As described, recombinant MVA has many features to serve as an excellent platform for the production of emergency vaccines. As with all vector vaccines, the foreign antigens they encode can be expressed in their native conformation, and will be authentically processed and presented to the immune system. This allows for induction of balanced humoral and cellular responses to induce solid pathogen-specific immunity. In addition, there are MVA-specific benefits. MVA is extremely replication-deficient in mammalian host cells, mediates strictly transient expression of the heterologous target genes, and the virus is highly attenuated in all in vivo models tested. Therefore, rMVA vaccines have an excellent safety profile considering clinical use and protection of the general environment.

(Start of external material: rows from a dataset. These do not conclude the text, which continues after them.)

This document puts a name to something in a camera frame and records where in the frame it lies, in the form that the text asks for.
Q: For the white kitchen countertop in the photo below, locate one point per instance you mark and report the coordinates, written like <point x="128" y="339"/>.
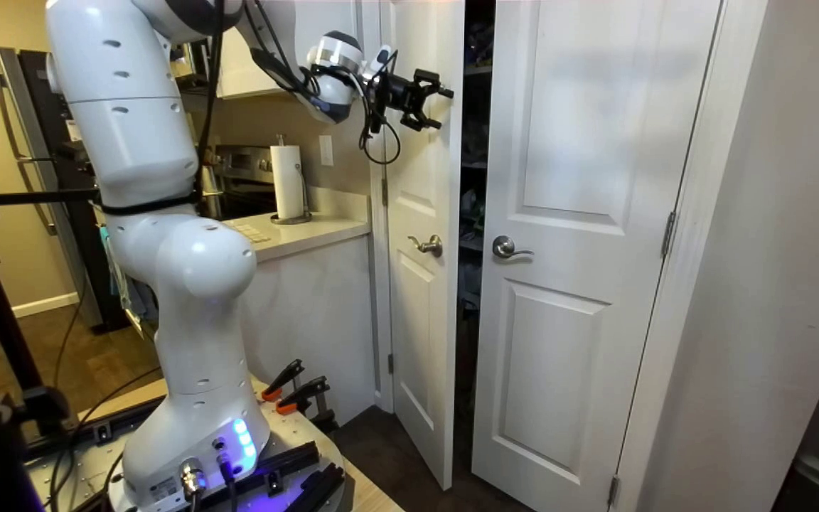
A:
<point x="280" y="241"/>

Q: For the black tripod stand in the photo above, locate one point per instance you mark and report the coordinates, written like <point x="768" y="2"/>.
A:
<point x="41" y="402"/>

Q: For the black orange clamp upper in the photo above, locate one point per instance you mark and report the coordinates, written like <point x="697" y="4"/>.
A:
<point x="284" y="378"/>

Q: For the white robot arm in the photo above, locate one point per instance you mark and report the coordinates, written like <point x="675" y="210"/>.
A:
<point x="111" y="68"/>

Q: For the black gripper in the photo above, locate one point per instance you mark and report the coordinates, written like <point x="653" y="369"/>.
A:
<point x="407" y="99"/>

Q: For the paper towel roll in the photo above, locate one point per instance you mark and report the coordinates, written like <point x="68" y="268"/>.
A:
<point x="287" y="184"/>

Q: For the white pantry door with hinges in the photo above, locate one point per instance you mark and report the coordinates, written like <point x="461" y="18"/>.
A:
<point x="593" y="113"/>

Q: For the metal lever door handle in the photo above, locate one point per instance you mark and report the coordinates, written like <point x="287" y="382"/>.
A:
<point x="508" y="252"/>

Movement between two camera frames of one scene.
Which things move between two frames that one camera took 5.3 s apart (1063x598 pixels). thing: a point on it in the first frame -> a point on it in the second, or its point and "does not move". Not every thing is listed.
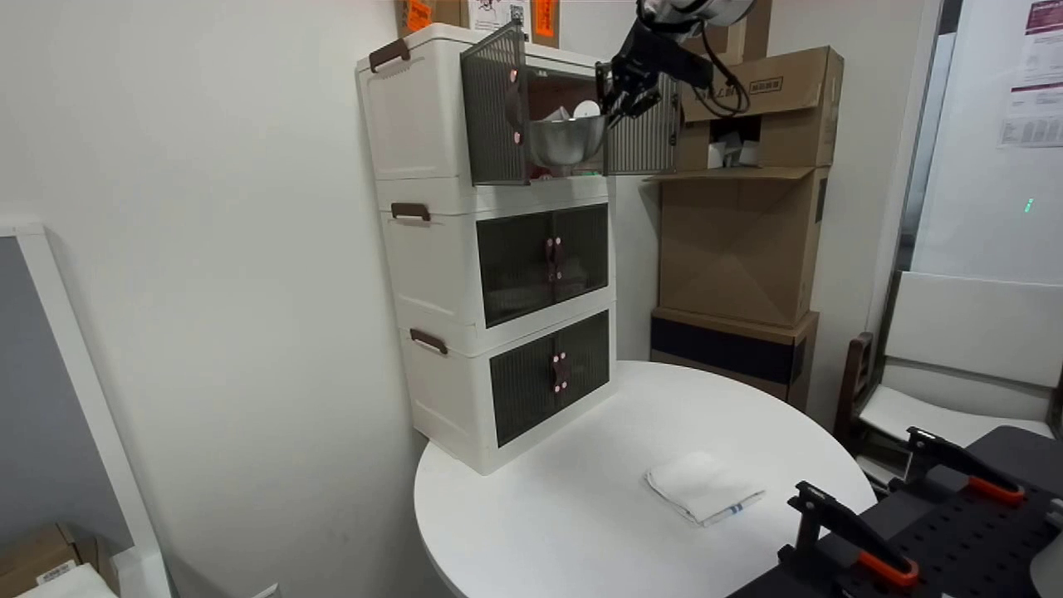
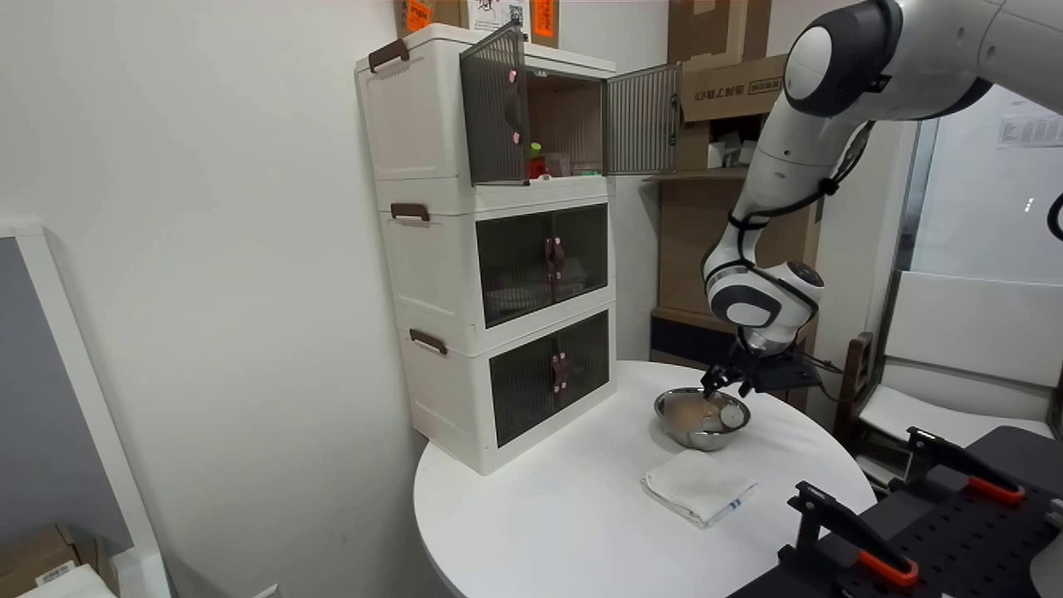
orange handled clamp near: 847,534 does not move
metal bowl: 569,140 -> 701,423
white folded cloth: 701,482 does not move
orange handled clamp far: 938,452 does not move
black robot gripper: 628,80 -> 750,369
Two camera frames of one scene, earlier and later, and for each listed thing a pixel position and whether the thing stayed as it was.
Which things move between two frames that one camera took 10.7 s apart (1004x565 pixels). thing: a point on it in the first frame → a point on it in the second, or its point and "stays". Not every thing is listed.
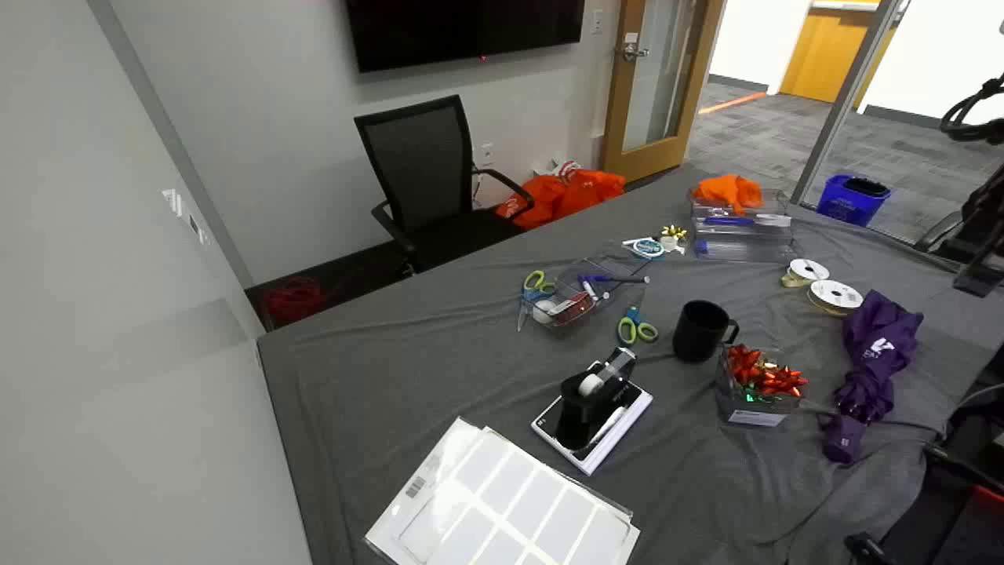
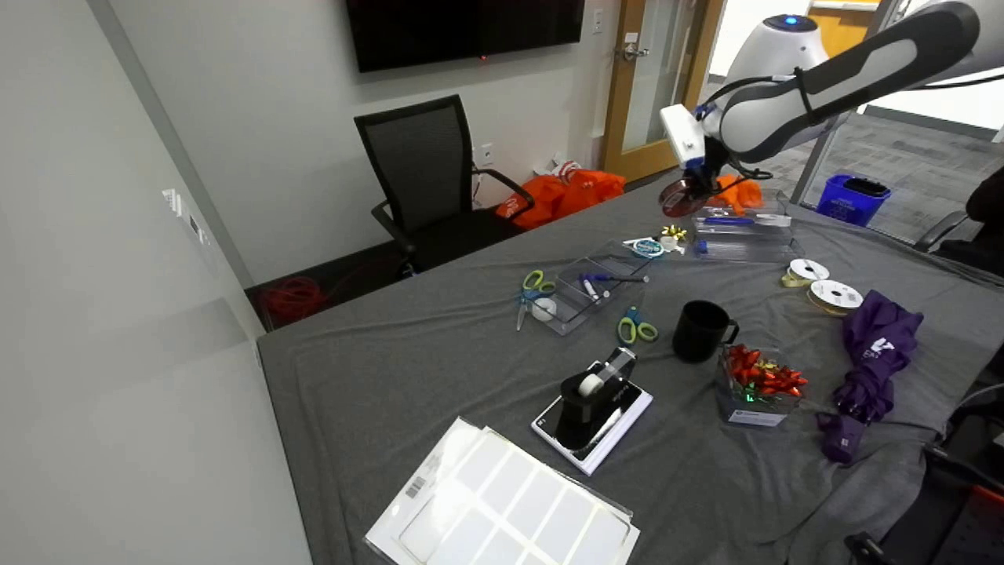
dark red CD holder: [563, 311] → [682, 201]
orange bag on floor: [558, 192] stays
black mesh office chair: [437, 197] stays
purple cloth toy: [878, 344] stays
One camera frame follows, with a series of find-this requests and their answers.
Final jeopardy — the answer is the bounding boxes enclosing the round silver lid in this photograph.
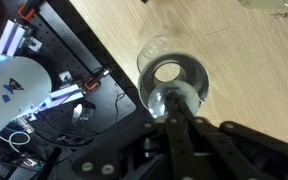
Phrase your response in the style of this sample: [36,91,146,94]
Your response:
[147,80,200,118]

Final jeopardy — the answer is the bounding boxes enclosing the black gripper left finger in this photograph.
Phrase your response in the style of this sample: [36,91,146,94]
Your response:
[165,103,198,180]

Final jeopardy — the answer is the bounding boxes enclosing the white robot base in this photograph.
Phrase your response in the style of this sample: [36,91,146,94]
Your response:
[0,55,52,131]

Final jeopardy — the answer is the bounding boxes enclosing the glass carafe with steel funnel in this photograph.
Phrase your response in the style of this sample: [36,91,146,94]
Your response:
[137,27,210,119]

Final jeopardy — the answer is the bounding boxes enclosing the aluminium rail with orange clamp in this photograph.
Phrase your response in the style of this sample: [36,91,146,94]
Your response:
[51,67,112,106]

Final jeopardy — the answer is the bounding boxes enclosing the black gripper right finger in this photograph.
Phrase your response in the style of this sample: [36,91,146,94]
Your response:
[178,98,251,180]

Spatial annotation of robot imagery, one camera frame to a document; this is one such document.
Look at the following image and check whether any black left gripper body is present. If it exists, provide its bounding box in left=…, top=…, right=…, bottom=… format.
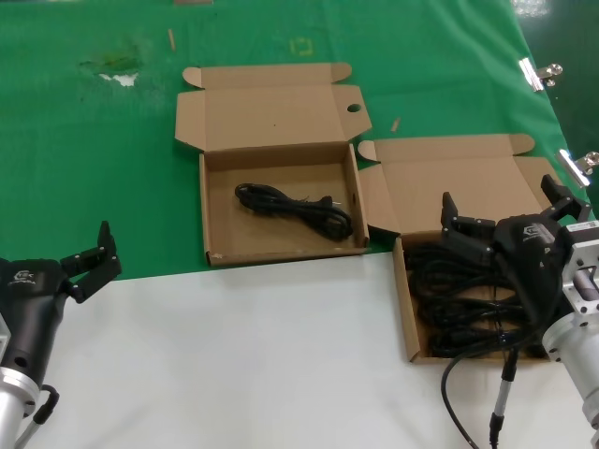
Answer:
left=0, top=256, right=72, bottom=392

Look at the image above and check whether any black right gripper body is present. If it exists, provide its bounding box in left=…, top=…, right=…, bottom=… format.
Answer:
left=489, top=212, right=577, bottom=324

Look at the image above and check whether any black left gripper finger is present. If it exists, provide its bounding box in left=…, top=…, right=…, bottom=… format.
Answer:
left=60, top=220, right=124, bottom=306

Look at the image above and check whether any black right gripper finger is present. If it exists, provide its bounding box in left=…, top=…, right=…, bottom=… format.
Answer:
left=539, top=173, right=593, bottom=225
left=440, top=191, right=498, bottom=268

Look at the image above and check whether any cardboard box with notched flap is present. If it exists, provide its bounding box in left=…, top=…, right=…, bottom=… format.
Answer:
left=357, top=133, right=577, bottom=364

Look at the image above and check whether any cardboard box with round hole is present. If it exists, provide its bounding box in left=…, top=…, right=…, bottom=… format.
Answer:
left=173, top=62, right=373, bottom=268

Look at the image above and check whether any silver metal binder clip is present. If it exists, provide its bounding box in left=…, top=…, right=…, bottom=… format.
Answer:
left=554, top=148, right=599, bottom=189
left=518, top=56, right=564, bottom=93

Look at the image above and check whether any green table cloth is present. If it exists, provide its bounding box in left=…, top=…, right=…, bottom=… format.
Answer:
left=0, top=0, right=596, bottom=287

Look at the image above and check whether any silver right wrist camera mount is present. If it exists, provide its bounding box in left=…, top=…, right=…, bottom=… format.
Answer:
left=560, top=219, right=599, bottom=315

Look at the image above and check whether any large black power cable bundle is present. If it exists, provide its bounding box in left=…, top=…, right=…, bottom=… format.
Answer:
left=405, top=245, right=533, bottom=328

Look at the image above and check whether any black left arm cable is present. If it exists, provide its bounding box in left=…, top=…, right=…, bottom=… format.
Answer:
left=11, top=383, right=61, bottom=449

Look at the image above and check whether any black cable bundle with ferrite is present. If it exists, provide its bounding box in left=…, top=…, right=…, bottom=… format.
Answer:
left=426, top=325, right=553, bottom=360

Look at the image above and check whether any black curved right arm cable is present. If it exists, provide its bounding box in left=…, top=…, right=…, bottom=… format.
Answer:
left=440, top=343, right=548, bottom=449

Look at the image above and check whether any cable with silver connector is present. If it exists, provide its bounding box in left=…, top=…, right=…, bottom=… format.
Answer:
left=488, top=350, right=519, bottom=449

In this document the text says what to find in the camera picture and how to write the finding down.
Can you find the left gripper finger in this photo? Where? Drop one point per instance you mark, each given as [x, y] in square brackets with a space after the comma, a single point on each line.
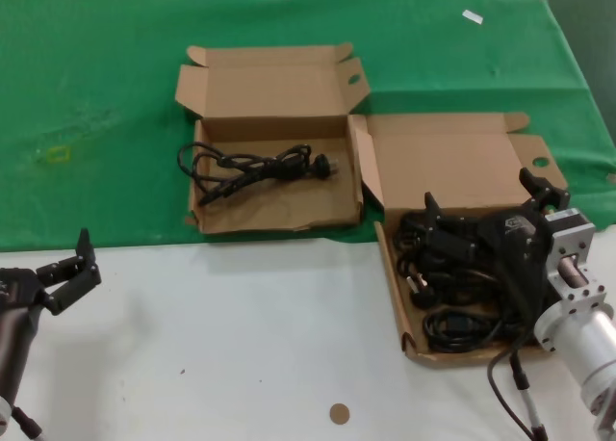
[77, 289]
[86, 248]

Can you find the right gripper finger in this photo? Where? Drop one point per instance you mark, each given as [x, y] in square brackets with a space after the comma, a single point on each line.
[541, 186]
[447, 241]

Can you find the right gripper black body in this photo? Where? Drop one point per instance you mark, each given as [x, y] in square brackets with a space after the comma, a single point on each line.
[515, 234]

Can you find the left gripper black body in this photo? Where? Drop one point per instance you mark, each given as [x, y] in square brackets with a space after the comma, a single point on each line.
[19, 292]

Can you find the cardboard box round hole lid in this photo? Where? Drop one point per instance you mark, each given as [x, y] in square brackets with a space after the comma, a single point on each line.
[447, 166]

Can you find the cardboard box oval hole lid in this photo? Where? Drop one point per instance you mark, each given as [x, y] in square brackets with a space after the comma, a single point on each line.
[274, 205]

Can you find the white table sheet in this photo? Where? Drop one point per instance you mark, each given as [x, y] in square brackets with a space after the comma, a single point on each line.
[216, 340]

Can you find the green table cloth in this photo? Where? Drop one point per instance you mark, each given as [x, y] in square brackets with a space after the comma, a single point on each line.
[96, 75]

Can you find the white label strip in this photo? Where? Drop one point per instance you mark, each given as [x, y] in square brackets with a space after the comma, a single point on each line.
[472, 17]

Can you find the brown round disc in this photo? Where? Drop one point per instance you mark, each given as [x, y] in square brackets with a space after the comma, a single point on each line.
[339, 414]

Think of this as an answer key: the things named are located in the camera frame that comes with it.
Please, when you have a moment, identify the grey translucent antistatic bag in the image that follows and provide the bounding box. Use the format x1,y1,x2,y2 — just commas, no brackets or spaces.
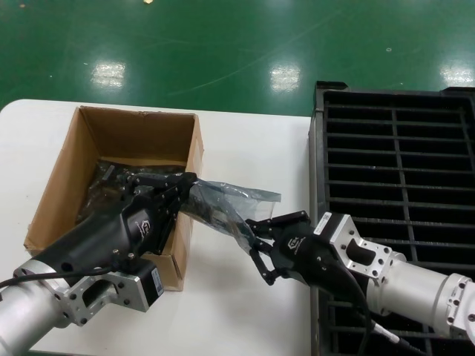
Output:
183,177,284,257

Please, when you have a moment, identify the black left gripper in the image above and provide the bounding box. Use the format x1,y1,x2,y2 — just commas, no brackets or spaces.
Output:
29,171,198,286

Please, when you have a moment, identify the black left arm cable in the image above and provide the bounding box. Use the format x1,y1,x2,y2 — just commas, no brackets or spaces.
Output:
0,248,137,289

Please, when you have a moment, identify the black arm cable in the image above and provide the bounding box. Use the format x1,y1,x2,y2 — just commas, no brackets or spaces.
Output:
0,248,137,289
318,255,420,356

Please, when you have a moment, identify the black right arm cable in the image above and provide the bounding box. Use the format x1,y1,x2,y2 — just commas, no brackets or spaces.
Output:
318,255,420,356

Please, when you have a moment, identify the black slotted container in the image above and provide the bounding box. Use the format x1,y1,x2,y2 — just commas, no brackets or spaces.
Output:
306,80,475,356

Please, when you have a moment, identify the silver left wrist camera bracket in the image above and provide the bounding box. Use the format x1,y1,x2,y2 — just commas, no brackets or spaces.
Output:
51,255,165,328

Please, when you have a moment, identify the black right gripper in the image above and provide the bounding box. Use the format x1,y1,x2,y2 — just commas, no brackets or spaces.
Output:
246,209,369,298

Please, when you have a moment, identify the brown cardboard box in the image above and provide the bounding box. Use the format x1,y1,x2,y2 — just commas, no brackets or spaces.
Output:
22,105,206,294

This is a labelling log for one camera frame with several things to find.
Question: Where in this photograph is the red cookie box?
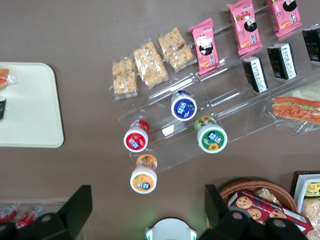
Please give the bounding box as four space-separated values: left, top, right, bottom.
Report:
228 188 315 237

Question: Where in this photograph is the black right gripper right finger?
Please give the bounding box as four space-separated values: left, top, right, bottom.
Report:
199 183 252 240

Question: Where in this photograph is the wrapped triangle sandwich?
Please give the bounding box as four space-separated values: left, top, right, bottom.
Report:
264 82 320 136
0 66 16 89

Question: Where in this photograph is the puffed rice bar packet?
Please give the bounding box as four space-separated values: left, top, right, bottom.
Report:
111 58 140 101
157 26 198 73
132 40 170 90

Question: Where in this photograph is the blue gum bottle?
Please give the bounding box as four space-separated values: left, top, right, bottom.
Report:
170 90 198 122

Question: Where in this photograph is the green gum bottle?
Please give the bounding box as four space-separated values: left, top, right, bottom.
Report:
194 115 228 154

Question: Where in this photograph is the red cola bottle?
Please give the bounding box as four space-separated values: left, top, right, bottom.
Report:
15 204 44 230
0 204 19 223

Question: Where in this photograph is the small black packet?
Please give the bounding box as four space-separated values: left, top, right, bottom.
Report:
0 97 7 120

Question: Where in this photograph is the cream plastic tray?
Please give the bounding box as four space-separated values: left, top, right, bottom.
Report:
0 62 65 149

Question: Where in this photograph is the round brown wicker basket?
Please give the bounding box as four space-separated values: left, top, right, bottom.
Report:
206 177 299 240

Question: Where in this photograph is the packaged pastry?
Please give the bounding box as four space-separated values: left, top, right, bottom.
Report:
293 174 320 240

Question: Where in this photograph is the pink snack packet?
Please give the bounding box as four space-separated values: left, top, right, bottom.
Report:
226 0 264 56
188 17 221 76
266 0 303 38

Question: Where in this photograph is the clear wrapped pastry packet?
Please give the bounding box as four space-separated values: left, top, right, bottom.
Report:
254 186 281 206

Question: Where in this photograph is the orange gum bottle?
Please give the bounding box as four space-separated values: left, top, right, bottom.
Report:
129 153 158 195

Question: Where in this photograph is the dark wicker basket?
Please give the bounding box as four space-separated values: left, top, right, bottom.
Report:
290 170 320 201

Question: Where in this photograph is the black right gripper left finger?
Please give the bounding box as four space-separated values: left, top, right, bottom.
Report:
32 184 94 240

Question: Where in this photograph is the clear acrylic stepped stand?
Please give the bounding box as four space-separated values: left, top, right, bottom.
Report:
109 56 227 174
193 4 320 145

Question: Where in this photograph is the red gum bottle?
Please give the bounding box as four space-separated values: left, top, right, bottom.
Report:
123 119 151 153

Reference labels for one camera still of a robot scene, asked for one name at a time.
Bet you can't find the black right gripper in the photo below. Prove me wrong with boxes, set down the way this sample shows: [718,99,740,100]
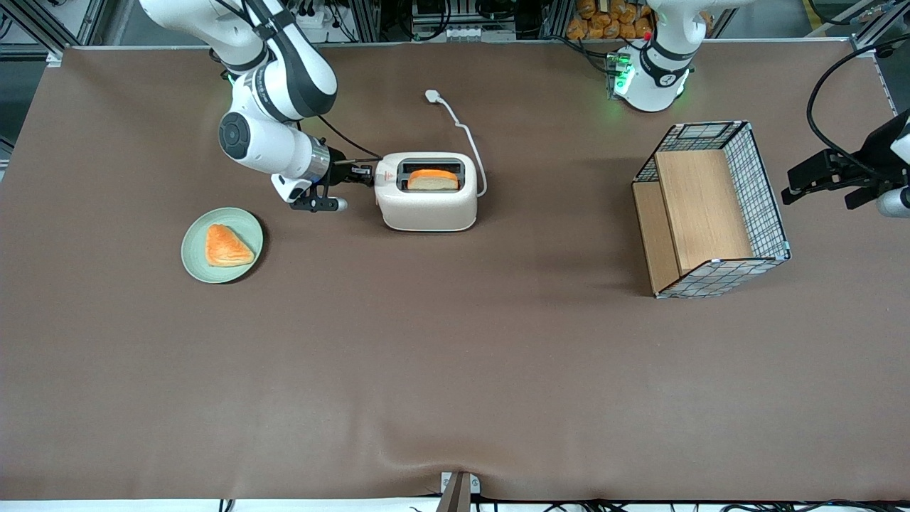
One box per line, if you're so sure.
[326,148,376,188]

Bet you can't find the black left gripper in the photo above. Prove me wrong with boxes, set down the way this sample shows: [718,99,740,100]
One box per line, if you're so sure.
[782,117,910,209]

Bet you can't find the white toaster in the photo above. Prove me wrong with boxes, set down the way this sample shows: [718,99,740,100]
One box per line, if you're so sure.
[373,151,478,233]

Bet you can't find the toast bread slice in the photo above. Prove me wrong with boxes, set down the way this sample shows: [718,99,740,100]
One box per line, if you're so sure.
[406,169,461,191]

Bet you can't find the pale green plate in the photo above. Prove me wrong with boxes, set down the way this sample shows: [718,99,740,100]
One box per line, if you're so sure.
[181,207,264,284]

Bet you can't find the triangular orange pastry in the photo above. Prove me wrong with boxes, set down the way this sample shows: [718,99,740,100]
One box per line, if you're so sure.
[205,224,255,268]

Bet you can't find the brown table cloth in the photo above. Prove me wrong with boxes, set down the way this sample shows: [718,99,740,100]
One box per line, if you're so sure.
[0,39,910,502]

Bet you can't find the green-lit control box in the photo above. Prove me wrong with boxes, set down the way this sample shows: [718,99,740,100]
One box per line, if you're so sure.
[606,51,635,99]

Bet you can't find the pile of bread rolls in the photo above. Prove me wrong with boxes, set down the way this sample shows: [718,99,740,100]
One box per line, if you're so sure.
[567,0,714,41]

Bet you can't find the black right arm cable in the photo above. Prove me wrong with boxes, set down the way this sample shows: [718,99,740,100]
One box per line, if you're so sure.
[316,115,383,160]

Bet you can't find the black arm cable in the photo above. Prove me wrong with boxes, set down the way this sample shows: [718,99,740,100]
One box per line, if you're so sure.
[806,41,910,159]
[316,115,383,160]

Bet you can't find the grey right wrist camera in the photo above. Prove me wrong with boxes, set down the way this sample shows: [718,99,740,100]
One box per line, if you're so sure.
[290,195,349,214]

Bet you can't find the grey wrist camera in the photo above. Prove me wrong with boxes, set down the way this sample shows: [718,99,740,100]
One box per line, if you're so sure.
[877,186,910,218]
[290,195,349,214]

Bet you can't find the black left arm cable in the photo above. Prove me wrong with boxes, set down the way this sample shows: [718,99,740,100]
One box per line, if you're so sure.
[806,41,910,159]

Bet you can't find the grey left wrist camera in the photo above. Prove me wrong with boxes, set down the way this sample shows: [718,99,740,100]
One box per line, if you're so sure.
[877,186,910,218]

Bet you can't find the white power cord with plug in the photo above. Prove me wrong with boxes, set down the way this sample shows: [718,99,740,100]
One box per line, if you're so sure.
[425,89,488,198]

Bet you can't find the wire basket with wooden shelf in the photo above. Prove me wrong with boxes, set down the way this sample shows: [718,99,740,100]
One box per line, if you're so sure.
[632,121,791,299]

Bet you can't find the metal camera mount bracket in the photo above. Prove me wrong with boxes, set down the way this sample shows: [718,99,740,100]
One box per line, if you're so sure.
[435,471,481,512]

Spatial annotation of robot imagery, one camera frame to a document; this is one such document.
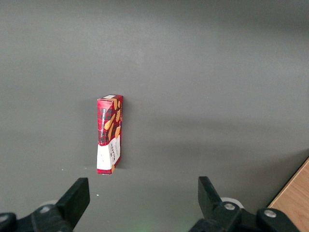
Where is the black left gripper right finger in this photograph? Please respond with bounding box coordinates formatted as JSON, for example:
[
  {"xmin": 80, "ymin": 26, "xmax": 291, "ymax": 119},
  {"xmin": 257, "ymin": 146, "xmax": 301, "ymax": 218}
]
[{"xmin": 190, "ymin": 176, "xmax": 300, "ymax": 232}]

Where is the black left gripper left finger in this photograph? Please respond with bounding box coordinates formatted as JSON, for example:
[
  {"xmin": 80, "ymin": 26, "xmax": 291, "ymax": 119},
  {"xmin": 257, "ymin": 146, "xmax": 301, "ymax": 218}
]
[{"xmin": 0, "ymin": 177, "xmax": 91, "ymax": 232}]

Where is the red tartan shortbread box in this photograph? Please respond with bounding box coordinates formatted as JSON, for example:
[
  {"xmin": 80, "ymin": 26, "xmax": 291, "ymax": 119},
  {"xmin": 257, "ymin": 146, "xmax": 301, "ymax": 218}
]
[{"xmin": 96, "ymin": 94, "xmax": 124, "ymax": 175}]

Furthermore, the impact of pre-existing vector immunity is limited, especially when compared to other viral vectors such as adenovirus-based vaccines [149]. Finally, rMVA vaccines are expected to be very stable over time enabling shipment to and application in remote areas with limited cold-chain maintenance.

Even though MVA-based emergency vaccines can be developed relatively quickly, there are still some hurdles to overcome. Practical issues as well as regulatory issues need to be addressed in order to develop this platform for optimal use against pandemic influenza and other (newly emerging) respiratory virus infections.